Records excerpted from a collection

——

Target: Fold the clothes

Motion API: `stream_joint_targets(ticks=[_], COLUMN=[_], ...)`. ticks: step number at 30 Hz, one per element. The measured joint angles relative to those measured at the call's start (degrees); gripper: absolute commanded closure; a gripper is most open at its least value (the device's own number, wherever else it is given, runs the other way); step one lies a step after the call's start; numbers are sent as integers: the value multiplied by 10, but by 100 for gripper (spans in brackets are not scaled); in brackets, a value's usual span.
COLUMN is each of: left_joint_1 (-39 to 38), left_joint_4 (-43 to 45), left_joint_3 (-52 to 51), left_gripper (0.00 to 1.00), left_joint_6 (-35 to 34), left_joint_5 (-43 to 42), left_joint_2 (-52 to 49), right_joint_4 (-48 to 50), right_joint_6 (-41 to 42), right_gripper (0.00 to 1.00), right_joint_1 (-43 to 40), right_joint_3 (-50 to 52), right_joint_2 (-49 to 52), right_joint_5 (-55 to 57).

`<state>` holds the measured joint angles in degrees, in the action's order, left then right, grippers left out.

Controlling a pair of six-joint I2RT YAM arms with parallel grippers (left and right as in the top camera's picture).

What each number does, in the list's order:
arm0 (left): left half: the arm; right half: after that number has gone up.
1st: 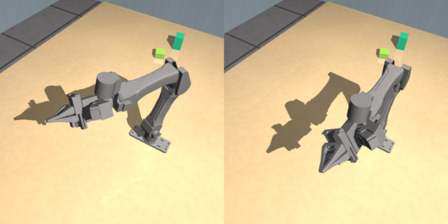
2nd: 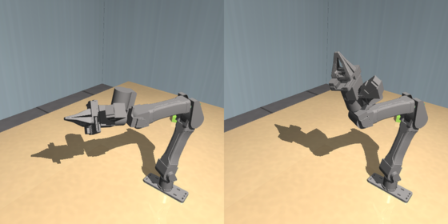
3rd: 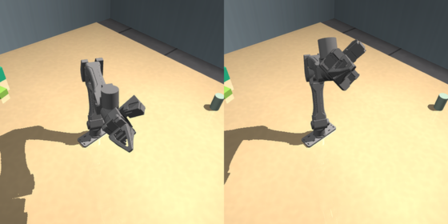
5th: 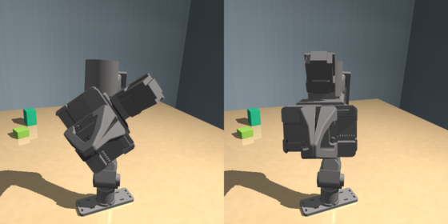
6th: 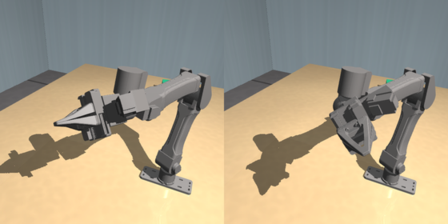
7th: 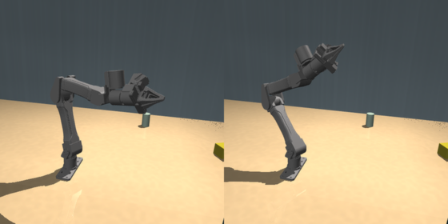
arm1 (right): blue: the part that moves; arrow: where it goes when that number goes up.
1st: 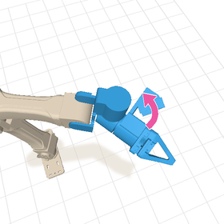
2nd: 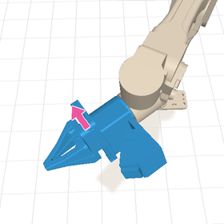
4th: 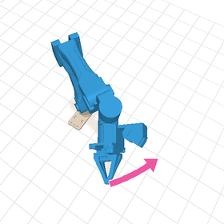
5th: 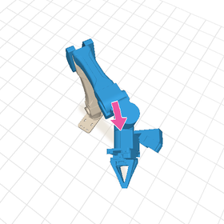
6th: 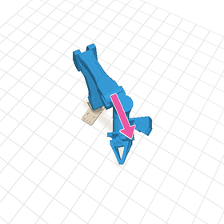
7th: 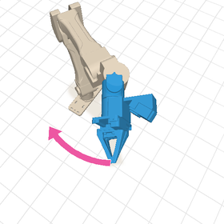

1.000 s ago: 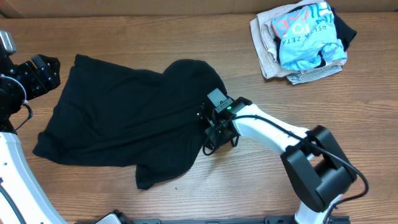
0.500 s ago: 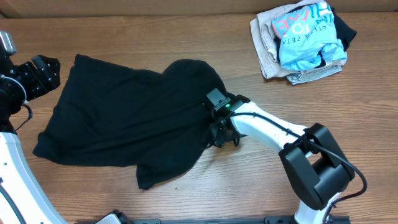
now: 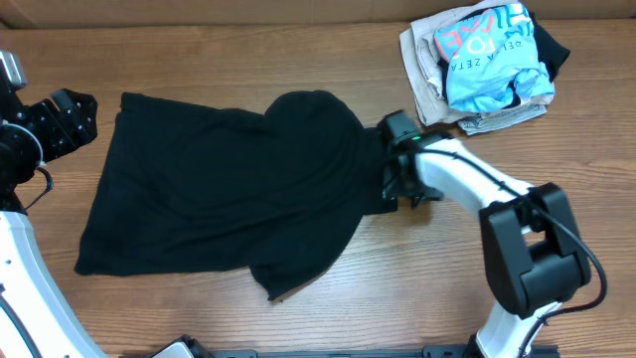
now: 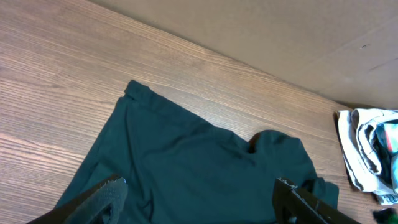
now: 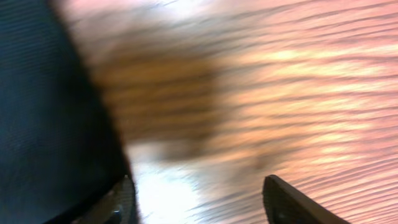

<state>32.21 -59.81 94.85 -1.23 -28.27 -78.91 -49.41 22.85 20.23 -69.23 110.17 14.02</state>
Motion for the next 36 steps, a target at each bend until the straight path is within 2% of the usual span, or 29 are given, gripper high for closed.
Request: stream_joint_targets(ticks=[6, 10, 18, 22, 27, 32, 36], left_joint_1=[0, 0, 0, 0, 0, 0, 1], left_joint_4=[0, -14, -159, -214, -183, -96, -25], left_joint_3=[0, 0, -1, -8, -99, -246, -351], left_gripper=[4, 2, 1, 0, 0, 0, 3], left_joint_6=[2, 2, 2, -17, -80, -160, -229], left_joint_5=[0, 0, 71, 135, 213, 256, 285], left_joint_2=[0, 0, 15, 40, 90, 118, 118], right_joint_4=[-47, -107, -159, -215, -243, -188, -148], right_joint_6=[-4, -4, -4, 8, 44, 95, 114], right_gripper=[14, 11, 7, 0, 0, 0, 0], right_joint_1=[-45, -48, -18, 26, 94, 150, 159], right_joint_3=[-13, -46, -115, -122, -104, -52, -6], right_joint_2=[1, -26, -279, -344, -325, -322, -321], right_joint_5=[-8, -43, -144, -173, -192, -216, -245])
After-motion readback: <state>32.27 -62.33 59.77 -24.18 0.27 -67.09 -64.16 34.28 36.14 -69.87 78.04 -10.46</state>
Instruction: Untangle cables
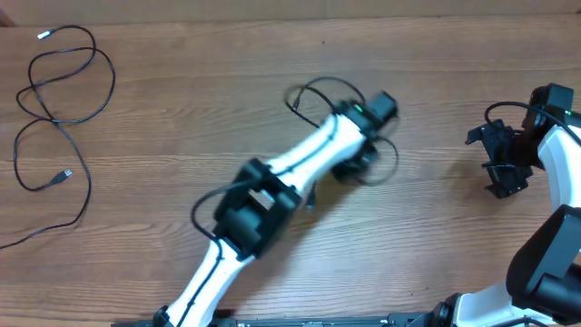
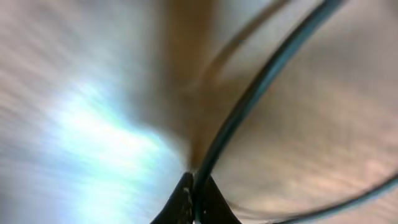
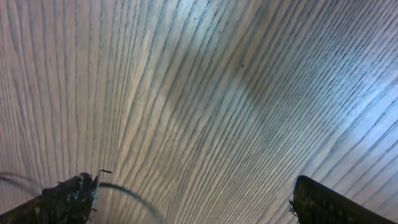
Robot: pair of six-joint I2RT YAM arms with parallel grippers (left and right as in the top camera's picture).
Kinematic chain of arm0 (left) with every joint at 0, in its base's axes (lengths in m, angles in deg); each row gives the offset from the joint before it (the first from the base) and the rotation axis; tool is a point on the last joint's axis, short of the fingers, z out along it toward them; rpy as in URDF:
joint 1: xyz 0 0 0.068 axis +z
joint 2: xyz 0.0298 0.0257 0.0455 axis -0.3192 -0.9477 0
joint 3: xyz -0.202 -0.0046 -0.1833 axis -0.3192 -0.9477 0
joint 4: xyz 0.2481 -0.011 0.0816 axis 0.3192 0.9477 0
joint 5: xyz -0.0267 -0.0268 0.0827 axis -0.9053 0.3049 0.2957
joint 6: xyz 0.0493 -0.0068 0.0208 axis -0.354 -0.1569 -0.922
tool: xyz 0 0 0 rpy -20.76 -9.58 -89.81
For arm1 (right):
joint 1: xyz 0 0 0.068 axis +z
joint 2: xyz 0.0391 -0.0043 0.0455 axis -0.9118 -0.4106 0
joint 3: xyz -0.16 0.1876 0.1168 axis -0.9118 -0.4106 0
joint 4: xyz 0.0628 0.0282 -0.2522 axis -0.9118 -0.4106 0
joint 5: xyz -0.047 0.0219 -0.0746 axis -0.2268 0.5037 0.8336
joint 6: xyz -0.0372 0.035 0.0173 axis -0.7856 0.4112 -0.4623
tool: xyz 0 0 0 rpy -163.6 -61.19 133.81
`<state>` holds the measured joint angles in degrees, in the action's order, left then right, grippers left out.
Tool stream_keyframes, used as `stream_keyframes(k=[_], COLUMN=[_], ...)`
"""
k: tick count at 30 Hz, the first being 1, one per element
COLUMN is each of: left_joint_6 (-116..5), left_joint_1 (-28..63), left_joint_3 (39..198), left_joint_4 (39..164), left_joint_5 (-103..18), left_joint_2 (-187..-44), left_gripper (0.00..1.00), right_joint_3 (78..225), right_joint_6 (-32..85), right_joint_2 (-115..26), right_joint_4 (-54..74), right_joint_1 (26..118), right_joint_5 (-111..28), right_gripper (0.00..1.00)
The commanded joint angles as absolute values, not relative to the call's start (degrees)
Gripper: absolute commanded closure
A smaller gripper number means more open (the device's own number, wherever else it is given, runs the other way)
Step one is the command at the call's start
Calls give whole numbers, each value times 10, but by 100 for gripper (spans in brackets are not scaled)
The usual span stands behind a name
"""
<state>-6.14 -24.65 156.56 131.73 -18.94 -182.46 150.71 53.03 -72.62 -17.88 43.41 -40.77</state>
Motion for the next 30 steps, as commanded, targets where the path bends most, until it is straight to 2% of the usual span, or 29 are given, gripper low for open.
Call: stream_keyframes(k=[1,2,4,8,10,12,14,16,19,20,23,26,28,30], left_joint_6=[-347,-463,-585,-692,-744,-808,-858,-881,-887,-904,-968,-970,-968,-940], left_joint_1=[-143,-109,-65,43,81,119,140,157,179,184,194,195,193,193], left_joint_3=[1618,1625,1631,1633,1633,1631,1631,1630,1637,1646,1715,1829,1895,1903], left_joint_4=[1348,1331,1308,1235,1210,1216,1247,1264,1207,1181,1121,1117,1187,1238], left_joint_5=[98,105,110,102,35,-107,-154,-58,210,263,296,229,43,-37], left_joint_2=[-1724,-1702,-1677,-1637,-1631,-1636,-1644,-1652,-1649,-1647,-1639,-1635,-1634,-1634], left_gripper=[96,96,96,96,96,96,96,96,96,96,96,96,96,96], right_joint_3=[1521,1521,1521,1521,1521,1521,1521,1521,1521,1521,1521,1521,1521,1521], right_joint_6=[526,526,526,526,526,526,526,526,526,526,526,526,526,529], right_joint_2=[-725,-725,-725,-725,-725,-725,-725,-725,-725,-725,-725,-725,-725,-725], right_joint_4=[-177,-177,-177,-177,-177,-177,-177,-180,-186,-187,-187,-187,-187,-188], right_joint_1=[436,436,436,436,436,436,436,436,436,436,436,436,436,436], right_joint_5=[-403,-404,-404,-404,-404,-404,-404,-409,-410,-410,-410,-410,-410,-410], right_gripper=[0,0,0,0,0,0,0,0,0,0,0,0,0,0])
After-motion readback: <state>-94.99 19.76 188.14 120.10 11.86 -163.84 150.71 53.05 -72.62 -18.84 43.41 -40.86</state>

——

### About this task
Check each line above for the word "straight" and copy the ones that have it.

### Result
Motion for the next 36 steps, a target at each bend until the straight path is within 2% of the usual span, or 29 are given, gripper high for closed.
Motion for the next 30 steps, as commanded, targets where the path bends most, until it is straight to 2% of the usual span, or 29 are given, gripper low for open.

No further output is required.